**Work to complete**
Give only the number of lines in these records that include "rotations".

**Data under study**
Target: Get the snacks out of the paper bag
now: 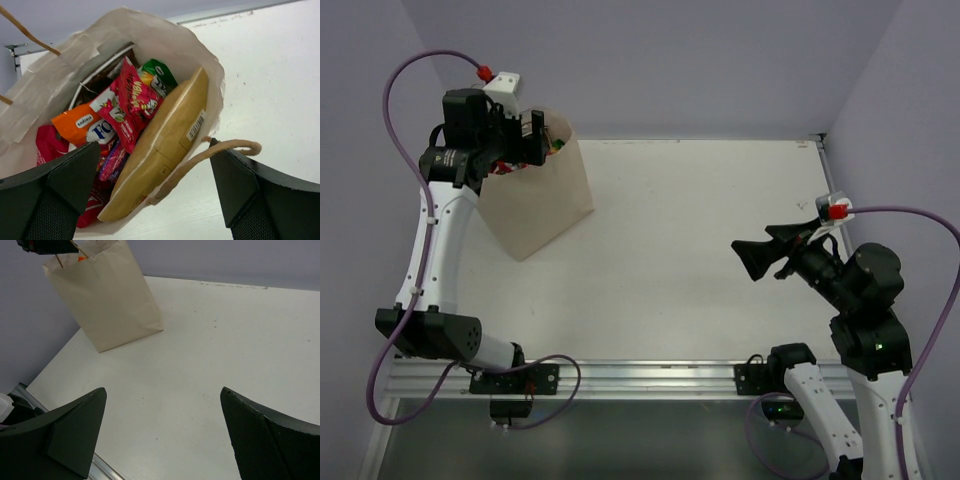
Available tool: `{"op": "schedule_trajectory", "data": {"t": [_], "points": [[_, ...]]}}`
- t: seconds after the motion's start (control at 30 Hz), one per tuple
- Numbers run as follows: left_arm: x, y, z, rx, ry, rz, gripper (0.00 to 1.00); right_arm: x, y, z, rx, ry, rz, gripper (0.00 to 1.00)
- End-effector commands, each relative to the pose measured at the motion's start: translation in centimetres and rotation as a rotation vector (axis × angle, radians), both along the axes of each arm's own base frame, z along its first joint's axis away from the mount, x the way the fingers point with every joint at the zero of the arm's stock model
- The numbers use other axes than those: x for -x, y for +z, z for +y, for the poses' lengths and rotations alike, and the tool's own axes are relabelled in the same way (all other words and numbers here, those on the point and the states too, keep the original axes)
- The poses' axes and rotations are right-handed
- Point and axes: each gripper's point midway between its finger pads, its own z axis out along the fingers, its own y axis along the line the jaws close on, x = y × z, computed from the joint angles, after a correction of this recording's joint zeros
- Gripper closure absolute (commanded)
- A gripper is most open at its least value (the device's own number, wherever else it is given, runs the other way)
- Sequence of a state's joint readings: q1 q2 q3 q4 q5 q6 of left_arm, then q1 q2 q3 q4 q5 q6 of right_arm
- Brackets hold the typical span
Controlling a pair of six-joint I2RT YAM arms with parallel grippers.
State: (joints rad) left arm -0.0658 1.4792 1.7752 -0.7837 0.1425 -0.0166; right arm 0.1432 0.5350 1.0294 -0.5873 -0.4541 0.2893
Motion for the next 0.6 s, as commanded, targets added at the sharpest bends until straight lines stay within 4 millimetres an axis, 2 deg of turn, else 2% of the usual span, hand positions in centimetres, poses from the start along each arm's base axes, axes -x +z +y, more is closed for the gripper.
{"op": "schedule_trajectory", "data": {"t": [0.0,0.07,0.37,0.47,0.57], "points": [[2.3,0.6,-1.6,-0.003,-0.131,-0.036,0.00,0.3,0.6,0.9,-0.024,0.051,-0.019,0.01],[2.6,-0.6,-1.3,-0.018,-0.125,-0.007,0.00,0.2,0.4,1.1,-0.028,0.066,-0.013,0.01],[2.8,-3.4,-0.9,-0.057,-0.132,0.049,0.03,0.2,0.1,1.4,-0.030,0.081,-0.003,0.01],[2.5,-4.2,-1.2,-0.090,-0.147,0.051,0.10,0.1,0.0,1.4,-0.033,0.082,-0.003,0.01],[2.1,-4.8,-2.2,-0.091,-0.184,0.059,0.27,0.2,0.0,1.5,-0.035,0.091,0.002,0.01]]}}
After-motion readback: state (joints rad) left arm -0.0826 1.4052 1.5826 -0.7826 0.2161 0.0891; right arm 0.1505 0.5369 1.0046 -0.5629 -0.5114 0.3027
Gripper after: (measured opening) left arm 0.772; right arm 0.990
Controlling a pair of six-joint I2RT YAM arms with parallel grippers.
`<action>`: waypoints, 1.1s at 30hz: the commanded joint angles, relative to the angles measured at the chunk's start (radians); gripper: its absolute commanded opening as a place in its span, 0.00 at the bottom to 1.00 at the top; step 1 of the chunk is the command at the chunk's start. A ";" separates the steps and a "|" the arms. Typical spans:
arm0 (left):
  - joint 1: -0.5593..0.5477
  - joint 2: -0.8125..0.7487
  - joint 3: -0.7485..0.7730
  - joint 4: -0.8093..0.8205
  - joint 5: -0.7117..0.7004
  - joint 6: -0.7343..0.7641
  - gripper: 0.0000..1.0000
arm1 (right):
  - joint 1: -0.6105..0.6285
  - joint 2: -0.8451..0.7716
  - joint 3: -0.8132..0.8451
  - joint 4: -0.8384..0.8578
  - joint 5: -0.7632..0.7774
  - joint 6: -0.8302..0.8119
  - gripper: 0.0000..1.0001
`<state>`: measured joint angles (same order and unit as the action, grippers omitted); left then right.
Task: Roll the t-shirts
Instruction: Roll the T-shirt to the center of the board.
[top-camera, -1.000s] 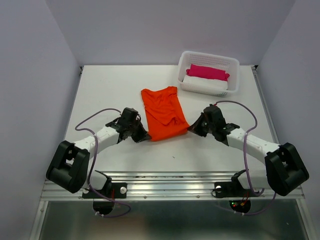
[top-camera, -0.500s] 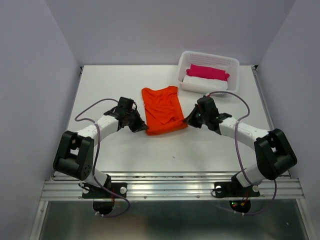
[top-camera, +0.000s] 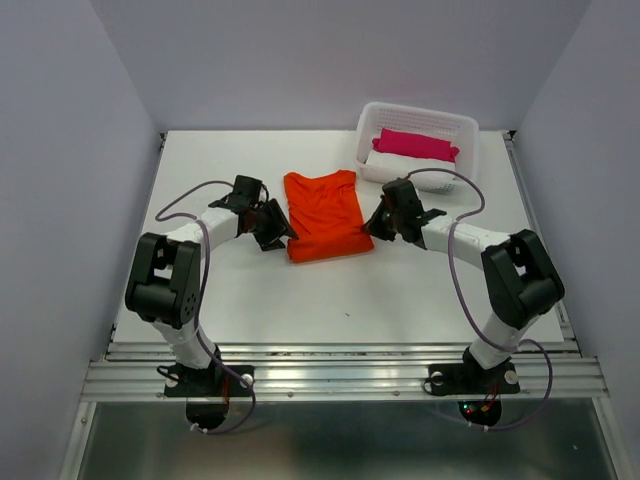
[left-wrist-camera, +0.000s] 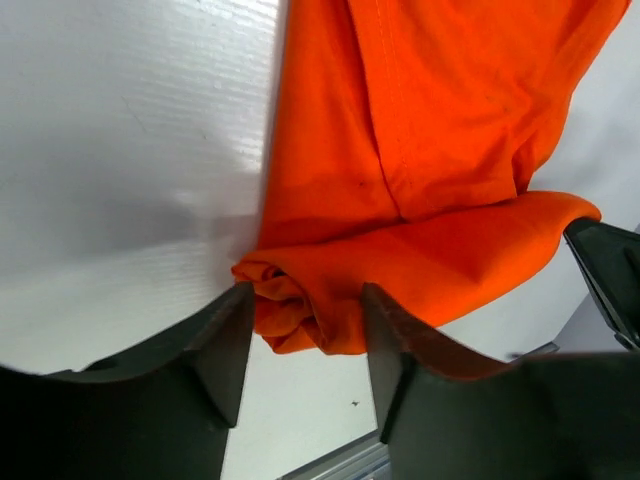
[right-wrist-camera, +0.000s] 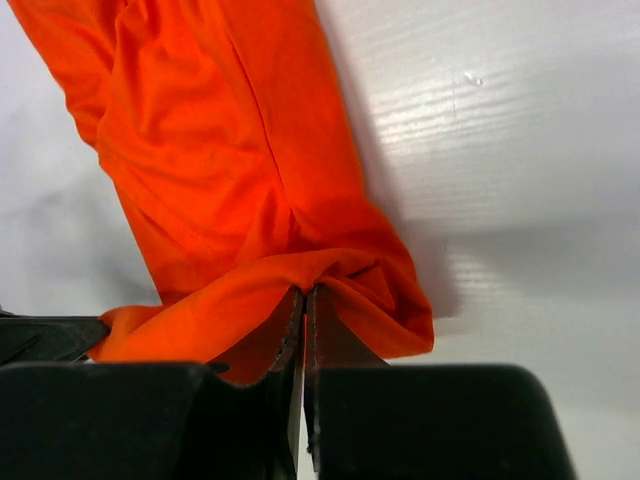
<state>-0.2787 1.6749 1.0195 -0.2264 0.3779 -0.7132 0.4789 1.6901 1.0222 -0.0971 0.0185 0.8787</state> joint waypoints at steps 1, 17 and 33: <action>0.016 0.040 0.082 -0.021 0.018 0.069 0.63 | -0.014 0.055 0.071 0.040 0.037 -0.037 0.05; -0.085 -0.251 0.038 -0.045 -0.228 0.090 0.68 | -0.033 -0.059 0.038 0.025 0.055 -0.061 0.57; -0.145 -0.107 -0.052 0.199 -0.023 0.023 0.54 | 0.032 -0.044 0.045 0.017 -0.069 -0.052 0.49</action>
<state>-0.4286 1.5333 0.9104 -0.0910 0.3500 -0.6998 0.5106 1.6093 1.0405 -0.1024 -0.0250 0.8135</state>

**Exercise answer**
2